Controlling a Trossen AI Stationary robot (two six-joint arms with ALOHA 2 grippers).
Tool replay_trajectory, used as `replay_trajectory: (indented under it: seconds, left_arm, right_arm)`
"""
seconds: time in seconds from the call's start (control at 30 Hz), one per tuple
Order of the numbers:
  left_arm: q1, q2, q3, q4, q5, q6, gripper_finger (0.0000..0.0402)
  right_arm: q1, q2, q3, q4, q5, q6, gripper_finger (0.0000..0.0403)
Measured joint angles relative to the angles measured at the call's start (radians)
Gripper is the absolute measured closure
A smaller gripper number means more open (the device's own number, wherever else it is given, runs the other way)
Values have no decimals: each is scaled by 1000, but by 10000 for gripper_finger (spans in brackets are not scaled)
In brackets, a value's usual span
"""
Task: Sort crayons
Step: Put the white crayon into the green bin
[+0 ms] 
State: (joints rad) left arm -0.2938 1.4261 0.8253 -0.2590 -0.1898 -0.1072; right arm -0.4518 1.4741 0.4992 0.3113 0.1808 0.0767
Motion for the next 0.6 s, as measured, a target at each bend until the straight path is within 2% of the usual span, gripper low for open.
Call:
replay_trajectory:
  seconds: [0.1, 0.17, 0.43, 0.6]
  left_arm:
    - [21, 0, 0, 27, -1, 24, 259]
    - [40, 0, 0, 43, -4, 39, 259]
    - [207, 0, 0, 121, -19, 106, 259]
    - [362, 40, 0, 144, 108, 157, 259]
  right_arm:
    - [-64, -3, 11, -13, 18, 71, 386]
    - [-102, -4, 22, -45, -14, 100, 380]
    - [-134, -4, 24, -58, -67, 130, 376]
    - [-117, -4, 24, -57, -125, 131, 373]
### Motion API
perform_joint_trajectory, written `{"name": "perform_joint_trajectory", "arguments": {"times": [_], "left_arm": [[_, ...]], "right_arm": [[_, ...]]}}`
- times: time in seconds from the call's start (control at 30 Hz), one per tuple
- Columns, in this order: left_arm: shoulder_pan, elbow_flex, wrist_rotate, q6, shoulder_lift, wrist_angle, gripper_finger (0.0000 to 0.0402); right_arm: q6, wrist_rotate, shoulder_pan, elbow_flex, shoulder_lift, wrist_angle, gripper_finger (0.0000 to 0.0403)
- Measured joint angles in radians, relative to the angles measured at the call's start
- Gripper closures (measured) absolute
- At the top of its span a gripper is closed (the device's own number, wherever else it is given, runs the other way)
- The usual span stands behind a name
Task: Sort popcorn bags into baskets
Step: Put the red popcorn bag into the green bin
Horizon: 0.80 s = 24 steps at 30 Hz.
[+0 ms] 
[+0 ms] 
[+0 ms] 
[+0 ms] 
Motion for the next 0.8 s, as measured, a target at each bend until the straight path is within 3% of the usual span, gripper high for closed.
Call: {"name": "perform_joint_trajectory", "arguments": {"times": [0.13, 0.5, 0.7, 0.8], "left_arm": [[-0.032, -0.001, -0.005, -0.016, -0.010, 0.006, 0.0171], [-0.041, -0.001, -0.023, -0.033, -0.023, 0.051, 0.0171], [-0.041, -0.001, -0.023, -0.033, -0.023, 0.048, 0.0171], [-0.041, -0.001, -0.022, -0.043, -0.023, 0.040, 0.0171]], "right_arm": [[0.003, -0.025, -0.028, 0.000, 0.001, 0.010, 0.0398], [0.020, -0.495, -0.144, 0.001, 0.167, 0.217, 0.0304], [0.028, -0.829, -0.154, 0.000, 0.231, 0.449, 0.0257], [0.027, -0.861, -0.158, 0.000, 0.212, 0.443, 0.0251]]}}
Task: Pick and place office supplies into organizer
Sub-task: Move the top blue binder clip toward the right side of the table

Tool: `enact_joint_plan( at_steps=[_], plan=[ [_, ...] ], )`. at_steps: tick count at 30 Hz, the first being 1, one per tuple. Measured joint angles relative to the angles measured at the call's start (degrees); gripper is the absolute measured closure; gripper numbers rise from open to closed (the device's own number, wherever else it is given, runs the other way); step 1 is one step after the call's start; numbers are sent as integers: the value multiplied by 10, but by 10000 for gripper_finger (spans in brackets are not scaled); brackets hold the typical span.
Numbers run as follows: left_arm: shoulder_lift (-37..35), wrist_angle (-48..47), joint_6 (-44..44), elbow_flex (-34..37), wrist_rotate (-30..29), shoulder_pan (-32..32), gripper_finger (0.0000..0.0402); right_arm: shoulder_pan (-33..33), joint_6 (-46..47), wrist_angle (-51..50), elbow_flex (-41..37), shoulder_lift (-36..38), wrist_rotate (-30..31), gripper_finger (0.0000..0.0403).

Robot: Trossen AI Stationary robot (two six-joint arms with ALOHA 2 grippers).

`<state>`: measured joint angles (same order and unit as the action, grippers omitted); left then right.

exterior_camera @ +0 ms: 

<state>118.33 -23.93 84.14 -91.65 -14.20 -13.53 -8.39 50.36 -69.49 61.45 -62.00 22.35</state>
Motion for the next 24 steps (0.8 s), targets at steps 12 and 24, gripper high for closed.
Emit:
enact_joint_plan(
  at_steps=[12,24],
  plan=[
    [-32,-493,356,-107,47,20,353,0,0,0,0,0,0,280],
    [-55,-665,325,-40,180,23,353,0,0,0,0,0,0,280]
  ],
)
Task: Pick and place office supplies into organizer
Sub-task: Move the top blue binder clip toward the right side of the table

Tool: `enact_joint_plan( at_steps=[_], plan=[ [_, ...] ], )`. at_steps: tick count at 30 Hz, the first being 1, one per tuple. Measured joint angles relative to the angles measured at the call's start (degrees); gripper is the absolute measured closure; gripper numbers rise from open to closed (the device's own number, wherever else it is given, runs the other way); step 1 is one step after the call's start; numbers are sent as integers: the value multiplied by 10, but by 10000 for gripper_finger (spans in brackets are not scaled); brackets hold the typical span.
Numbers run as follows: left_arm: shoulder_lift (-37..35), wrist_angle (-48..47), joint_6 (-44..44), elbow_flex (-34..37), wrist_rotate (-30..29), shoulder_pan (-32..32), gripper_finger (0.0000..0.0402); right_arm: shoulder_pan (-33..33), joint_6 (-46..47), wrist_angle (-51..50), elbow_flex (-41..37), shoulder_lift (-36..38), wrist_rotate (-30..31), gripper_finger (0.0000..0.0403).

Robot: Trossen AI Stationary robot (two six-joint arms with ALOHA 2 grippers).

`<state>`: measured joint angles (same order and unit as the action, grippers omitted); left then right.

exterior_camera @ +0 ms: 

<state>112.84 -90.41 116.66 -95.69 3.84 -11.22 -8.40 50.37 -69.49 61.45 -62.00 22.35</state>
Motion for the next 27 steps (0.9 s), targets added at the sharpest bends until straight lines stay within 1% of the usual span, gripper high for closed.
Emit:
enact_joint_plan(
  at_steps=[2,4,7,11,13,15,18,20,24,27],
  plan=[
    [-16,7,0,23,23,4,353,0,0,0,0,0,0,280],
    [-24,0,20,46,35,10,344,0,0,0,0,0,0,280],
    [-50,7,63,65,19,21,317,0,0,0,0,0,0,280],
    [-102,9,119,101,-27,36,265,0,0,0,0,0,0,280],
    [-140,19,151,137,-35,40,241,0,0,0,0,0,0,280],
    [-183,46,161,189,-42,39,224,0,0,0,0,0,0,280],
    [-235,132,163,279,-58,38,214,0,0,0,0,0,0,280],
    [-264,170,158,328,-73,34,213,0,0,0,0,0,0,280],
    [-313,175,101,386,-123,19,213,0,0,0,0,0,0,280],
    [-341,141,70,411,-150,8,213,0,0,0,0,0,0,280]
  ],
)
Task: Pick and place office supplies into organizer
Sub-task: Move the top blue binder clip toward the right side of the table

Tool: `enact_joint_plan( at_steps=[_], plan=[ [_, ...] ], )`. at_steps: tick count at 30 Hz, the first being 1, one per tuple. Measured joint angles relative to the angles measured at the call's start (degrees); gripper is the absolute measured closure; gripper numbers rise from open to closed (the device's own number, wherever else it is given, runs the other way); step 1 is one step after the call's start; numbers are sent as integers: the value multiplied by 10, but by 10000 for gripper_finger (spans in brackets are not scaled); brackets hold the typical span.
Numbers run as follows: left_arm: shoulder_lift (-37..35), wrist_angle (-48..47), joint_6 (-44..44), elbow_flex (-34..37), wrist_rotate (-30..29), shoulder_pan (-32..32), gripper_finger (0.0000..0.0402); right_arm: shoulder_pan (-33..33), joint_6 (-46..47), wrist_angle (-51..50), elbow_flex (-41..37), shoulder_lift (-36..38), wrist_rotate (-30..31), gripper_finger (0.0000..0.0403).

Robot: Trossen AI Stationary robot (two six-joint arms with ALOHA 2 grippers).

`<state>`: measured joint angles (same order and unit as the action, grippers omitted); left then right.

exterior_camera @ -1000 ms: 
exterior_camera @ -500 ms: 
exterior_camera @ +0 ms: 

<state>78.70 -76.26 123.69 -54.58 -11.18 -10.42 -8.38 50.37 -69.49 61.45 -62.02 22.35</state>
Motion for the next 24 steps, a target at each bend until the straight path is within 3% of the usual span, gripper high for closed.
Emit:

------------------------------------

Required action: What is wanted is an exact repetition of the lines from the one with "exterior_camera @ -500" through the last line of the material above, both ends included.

Reply to the task:
exterior_camera @ -500 ms: 
exterior_camera @ +0 ms: 

<state>78.70 -76.26 123.69 -54.58 -11.18 -10.42 -8.38 50.37 -69.49 61.45 -62.02 22.35</state>
Motion for the next 24 steps, a target at each bend until the straight path is within 3% of the usual span, gripper high for closed.
Emit:

The exercise is complete.